DATASET ENTRIES
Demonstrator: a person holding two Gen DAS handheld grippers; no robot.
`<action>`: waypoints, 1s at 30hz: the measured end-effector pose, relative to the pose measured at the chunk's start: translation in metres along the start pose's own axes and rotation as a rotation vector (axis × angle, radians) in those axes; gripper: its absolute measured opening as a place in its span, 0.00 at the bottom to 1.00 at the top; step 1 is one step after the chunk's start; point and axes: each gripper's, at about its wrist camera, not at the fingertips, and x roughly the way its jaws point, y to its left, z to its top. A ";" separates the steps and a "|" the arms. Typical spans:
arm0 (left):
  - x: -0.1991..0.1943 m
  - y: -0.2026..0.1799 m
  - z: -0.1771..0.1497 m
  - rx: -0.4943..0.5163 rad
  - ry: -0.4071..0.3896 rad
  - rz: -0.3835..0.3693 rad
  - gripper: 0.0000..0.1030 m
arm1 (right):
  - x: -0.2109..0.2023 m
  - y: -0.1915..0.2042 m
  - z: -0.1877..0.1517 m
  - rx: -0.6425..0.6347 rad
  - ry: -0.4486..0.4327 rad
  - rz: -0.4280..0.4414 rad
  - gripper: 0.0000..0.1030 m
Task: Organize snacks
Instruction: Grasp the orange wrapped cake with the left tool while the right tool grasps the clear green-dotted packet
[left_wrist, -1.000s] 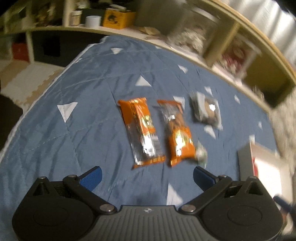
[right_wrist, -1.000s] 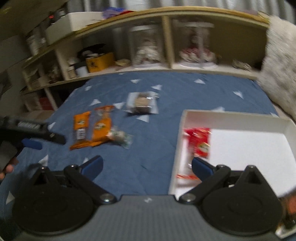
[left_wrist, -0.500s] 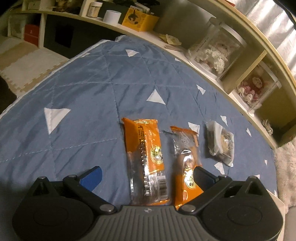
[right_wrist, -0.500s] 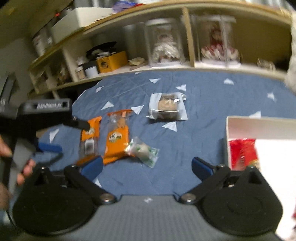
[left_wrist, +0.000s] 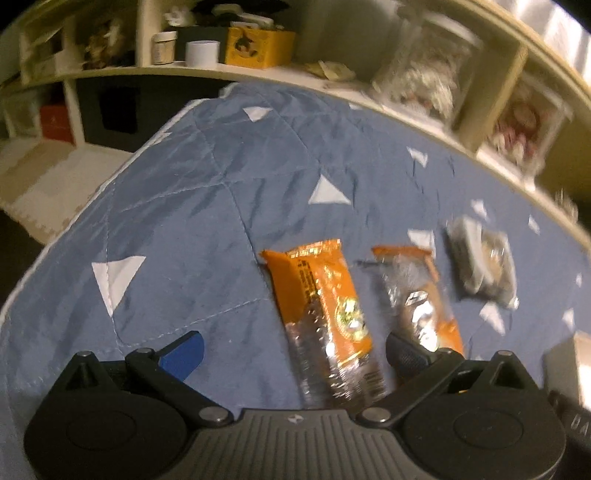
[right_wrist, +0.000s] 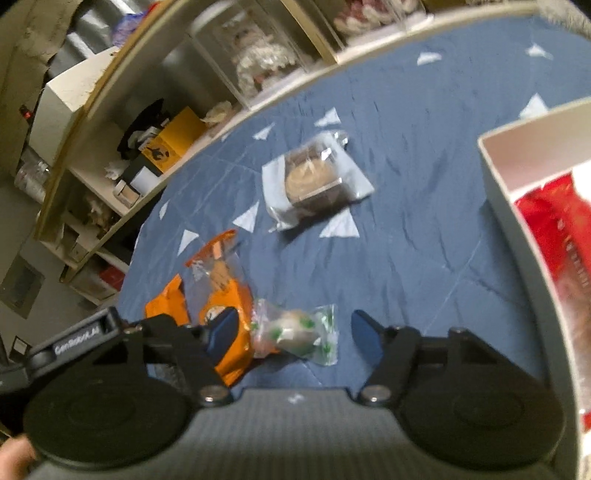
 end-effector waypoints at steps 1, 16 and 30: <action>0.001 -0.001 0.000 0.027 0.006 0.012 1.00 | 0.004 -0.001 -0.001 0.008 0.015 0.007 0.64; 0.000 -0.018 -0.013 0.196 0.018 0.064 1.00 | -0.009 0.001 -0.002 -0.072 0.018 -0.025 0.39; -0.030 -0.003 -0.010 0.172 0.022 -0.010 0.92 | -0.036 0.035 -0.030 -0.487 0.125 -0.169 0.38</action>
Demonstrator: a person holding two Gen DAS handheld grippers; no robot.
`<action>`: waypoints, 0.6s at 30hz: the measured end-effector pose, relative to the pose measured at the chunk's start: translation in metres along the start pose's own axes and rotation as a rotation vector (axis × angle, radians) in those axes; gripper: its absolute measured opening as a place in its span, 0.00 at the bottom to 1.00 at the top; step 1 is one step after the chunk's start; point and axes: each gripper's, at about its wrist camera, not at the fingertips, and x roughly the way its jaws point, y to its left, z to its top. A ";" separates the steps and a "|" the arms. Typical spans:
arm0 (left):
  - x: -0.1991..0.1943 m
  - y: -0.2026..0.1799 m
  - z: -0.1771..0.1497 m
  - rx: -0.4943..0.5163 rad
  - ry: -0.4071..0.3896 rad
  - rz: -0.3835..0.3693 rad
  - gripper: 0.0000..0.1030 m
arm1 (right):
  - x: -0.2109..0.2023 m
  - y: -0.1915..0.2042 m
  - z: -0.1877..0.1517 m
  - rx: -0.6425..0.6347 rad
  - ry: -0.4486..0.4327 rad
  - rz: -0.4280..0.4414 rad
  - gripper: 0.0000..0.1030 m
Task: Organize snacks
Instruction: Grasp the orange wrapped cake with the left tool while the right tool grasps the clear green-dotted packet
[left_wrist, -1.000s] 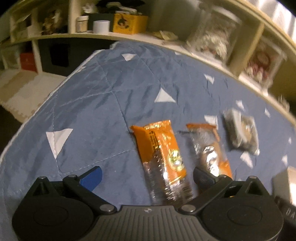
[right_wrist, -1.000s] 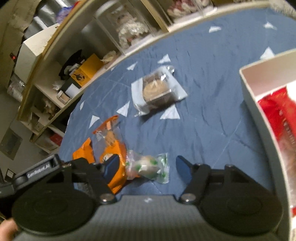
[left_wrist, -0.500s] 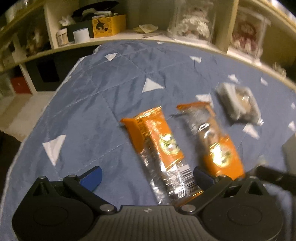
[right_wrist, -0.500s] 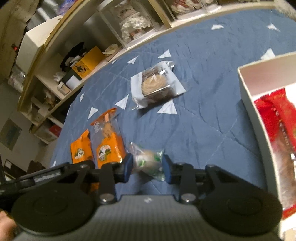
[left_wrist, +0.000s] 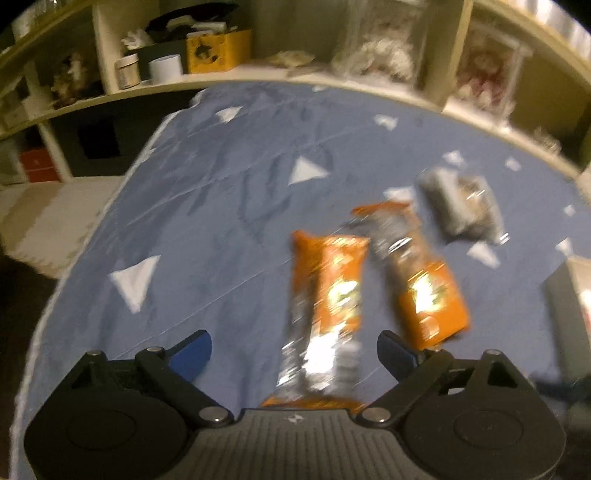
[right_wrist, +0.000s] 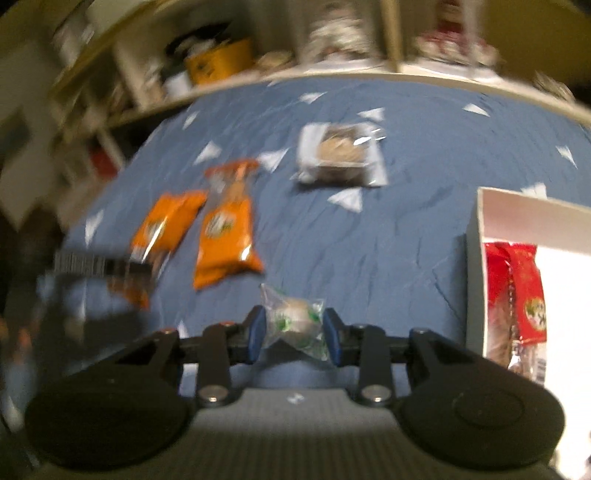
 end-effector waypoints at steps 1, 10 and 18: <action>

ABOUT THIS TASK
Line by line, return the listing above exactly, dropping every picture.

SOLVED PROBLEM
Demonstrator: a person holding two Gen DAS handheld grippers; no robot.
`<action>`: waypoints, 1s at 30hz: the measured end-effector pose, relative to the pose measured at the chunk's start: translation in metres along the start pose's own axes and rotation as a rotation vector (axis × angle, radians) in those axes; gripper: its absolute measured opening as a place in its span, 0.00 at the bottom to 1.00 at the top; step 1 is one step after the chunk's start; point and axes: each gripper's, at about its wrist camera, not at the fingertips, and x roughly the way its jaws point, y to its left, z to its top. A ";" separates the steps and a "|" the arms. Typical spans:
arm0 (left):
  - x: -0.1991..0.1943 m
  - y: -0.2026..0.1799 m
  - z: -0.1771..0.1497 m
  - rx: -0.4943..0.5163 rad
  - ry: -0.4071..0.3896 rad
  - rz: -0.3835..0.3693 rad
  - gripper: 0.0000..0.1030 m
arm1 (right):
  - x: -0.2109..0.2023 m
  - y: -0.1915..0.2042 m
  - z: -0.1877..0.1517 m
  - rx: -0.6425..0.6347 rad
  - ry: -0.4486..0.4327 rad
  - rz: -0.4280..0.4414 rad
  - gripper: 0.0000..0.1030 m
Task: Organize snacks
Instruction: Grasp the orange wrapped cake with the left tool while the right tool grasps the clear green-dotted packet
[left_wrist, -1.000s] 
[right_wrist, -1.000s] 
[left_wrist, -0.500s] 
[right_wrist, -0.500s] 
[left_wrist, +0.000s] 
[right_wrist, +0.000s] 
 end-effector waypoints at steps 1, 16 and 30: <action>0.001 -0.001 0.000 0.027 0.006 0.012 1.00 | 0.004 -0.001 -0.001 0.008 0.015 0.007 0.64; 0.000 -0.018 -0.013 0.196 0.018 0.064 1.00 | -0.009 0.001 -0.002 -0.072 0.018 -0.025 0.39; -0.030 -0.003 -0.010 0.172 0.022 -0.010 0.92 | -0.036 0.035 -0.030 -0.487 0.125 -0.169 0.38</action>
Demonstrator: a person holding two Gen DAS handheld grippers; no robot.
`<action>`: waypoints, 0.6s at 30hz: the measured end-effector pose, relative to the pose measured at the chunk's start: translation in metres along the start pose's own axes and rotation as a rotation vector (axis × angle, radians) in those axes; gripper: its absolute measured opening as a place in its span, 0.00 at the bottom to 1.00 at the top; step 1 is one step after the chunk's start; point and axes: each gripper's, at about its wrist camera, not at the fingertips, and x roughly the way its jaws point, y to its left, z to its top. A ";" separates the steps and a "|" the arms. Typical spans:
arm0 (left):
  - x: -0.1991..0.1943 m
  - y: -0.2026..0.1799 m
  - z: -0.1771..0.1497 m
  - rx: -0.4943..0.5163 rad
  - ry: -0.4071..0.3896 rad
  - rz: -0.3835..0.3693 rad
  - gripper: 0.0000..0.1030 m
arm1 (right):
  - x: -0.2109..0.2023 m
  - y: -0.1915..0.2042 m
  - z: -0.1877..0.1517 m
  - rx: -0.6425..0.6347 rad
  - ry: -0.4486..0.4327 rad
  - rz: -0.4280..0.4414 rad
  - gripper: 0.0000..0.1030 m
Task: Organize snacks
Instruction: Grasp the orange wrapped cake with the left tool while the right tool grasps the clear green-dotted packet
[left_wrist, -1.000s] 
[right_wrist, -1.000s] 
[left_wrist, -0.500s] 
[right_wrist, -0.500s] 
[left_wrist, +0.000s] 
[right_wrist, +0.000s] 
 end-effector waypoints at steps 1, 10 and 18: <action>

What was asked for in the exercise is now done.